Ils sont là, Artaud et sa pinède, Walter Benjamin, Guillevic, rôdeurs ou fantômes dont la présence demeure telle qu’elle suffirait à enchanter les impasses que nous arpentons d’habitude, et les vergers (Rilke, toujours…), les rues autrement dépourvues d’agrément comme de mystère où les urbanistes, les promoteurs, les coupeurs d’herbe sous les pieds des enfants, coulent assez de ciment pour y interdire de séjour les arbres qu’aiment les papillons.
L’art de Patrick Beurard-Valdoye ne s’en déploie que davantage, qui sculpte, dégrossit, dénude, ensorcelle chaque essence, des démones ou des filles, des femmes dévêtues en naîtraient-elles alors,

 

les genoux les pieds nus glissant
dans l’hypholome en touffe
dans l’helevelle crépue
et d’une pudeur rudement muette
[m’ordonnant] de prendre part à l’étreinte

 

avant de plaquer leurs « seins fauves à l’écorce ».
     L’on en démordra plus.
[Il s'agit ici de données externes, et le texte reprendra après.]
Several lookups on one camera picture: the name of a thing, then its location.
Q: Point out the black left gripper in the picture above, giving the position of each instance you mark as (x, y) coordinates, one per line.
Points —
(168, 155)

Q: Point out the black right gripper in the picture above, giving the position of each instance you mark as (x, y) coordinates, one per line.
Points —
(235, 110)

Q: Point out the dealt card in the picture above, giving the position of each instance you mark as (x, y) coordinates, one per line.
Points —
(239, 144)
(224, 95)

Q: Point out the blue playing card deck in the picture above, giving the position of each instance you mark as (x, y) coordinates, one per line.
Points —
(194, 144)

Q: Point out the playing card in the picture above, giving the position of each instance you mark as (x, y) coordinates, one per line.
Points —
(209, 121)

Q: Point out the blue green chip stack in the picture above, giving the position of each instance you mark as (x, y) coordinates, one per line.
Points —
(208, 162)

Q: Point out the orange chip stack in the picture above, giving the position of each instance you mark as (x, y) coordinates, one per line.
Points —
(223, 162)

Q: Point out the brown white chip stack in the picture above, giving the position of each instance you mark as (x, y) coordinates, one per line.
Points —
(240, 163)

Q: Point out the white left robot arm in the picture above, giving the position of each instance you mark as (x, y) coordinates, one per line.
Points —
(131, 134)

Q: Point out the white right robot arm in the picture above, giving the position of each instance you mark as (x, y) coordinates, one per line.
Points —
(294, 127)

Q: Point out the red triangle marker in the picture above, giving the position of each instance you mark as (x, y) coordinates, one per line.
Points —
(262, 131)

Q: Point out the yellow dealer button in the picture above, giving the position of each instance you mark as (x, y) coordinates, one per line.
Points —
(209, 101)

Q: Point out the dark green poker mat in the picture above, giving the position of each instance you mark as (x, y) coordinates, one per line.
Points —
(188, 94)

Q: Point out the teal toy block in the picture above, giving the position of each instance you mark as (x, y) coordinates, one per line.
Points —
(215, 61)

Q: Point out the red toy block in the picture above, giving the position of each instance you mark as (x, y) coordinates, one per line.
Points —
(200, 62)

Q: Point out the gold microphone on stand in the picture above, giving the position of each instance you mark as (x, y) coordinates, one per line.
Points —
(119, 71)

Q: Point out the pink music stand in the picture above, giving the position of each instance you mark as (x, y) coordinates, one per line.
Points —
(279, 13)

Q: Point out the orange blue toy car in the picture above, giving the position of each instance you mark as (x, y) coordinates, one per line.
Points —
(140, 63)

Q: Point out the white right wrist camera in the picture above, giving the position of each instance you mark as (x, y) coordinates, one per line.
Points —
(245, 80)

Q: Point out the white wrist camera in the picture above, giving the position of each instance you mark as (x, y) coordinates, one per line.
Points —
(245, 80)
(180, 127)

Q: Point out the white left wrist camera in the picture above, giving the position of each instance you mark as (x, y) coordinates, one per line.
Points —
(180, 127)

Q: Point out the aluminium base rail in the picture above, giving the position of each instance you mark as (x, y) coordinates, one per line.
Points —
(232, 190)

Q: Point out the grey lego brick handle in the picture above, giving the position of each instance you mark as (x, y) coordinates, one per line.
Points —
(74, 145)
L’étreinte des chairs, la caresse de l’aubier, les initiales gravées dans un cœur ne seront pas étrangères aux mots menacés par leur propre silence. Adverbes, adjectifs, substantifs, conjonctions, Patrick les juxtapose, les accouple, les greffe les uns aux autres, anges, petits génies sylvestres auxquels il accorde toute latitude sans lâcher la bride pourtant, lui qui, cavalier, cosaque, nomade, dresseur de cavales ahuries, et c’est l’Orient déjà, et la Grèce, un coin de Paris, c’est Venise, n’importe quel endroit où vivre et mourir peut-être, ne cesse d’alimenter l’entretien qu’esquissèrent jadis de jeunes amoureux roulant sur la mousse à l’aube des temps.
     Du coup, l’encre goutte sur la pierre

 

car la poésie qui ramène l’ordre
ressuscite d’abord le désordre

 

de sorte que c’est justement entre cet ordre exemplaire des choses et l’émeute du sens que le poète se tient. Debout, il chante. Palabre avec les arbres, les parle, parle de la langue, la parle, articule ou psalmodie la mort, dit la vie, fleurit quand fleurit la syntaxe et, parce que Patrick Beurard-Valdoye mesure « que la voix était en jeu / une affaire de syllabes et d’oreille dans l’arbre », une voix se fait entendre, la voix, source de tout langage ainsi que le nota Valéry, laquelle ici porte de nom de Paul Celan puis

        

le rythme de la nuit appartenait aux
lointains grillons dans les rangs de ceps
j’ai effleuré du front et du nez
l’écorce duveteuse les mains
en appui et j’ai fermé les yeux séduit
par le « prends le corps au mot
le mot à bras le corps » de Werner Dürrson

 

 des auteurs qu’évoque L’arbre aux clochettes bleues d’Edenkoben qui referme l’ouvrage.
     J’ai bien conscience de ne traduire qu’imparfaitement la richesse de ces pages. Les arbres ou leurs fruits (des marrons, par exemple, et celui que Patrick déposa à la tête de sa mère « à la fermeture du cercueil », juste retour des choses précise-t-il, « rêvant qu’y croisse un jour un petit marronnier », n’est pas le moindre), çà et là se mêlent aux racines du vocabulaire, une espèce d’autobiographie s’initiant à ce stade où l’on ne sait plus reconnaître la matrice lexicale des multiples déterminations qui nous fécondèrent.
     Débattre, ainsi, n’a de terme.
     Exilés, nous ne parviendrons pas à la terre promise, serait-elle ce rivage de quelque mer Baltique où la poésie recèle en son ambre tout ce qui, par elle, en elle, autrefois fourmillait.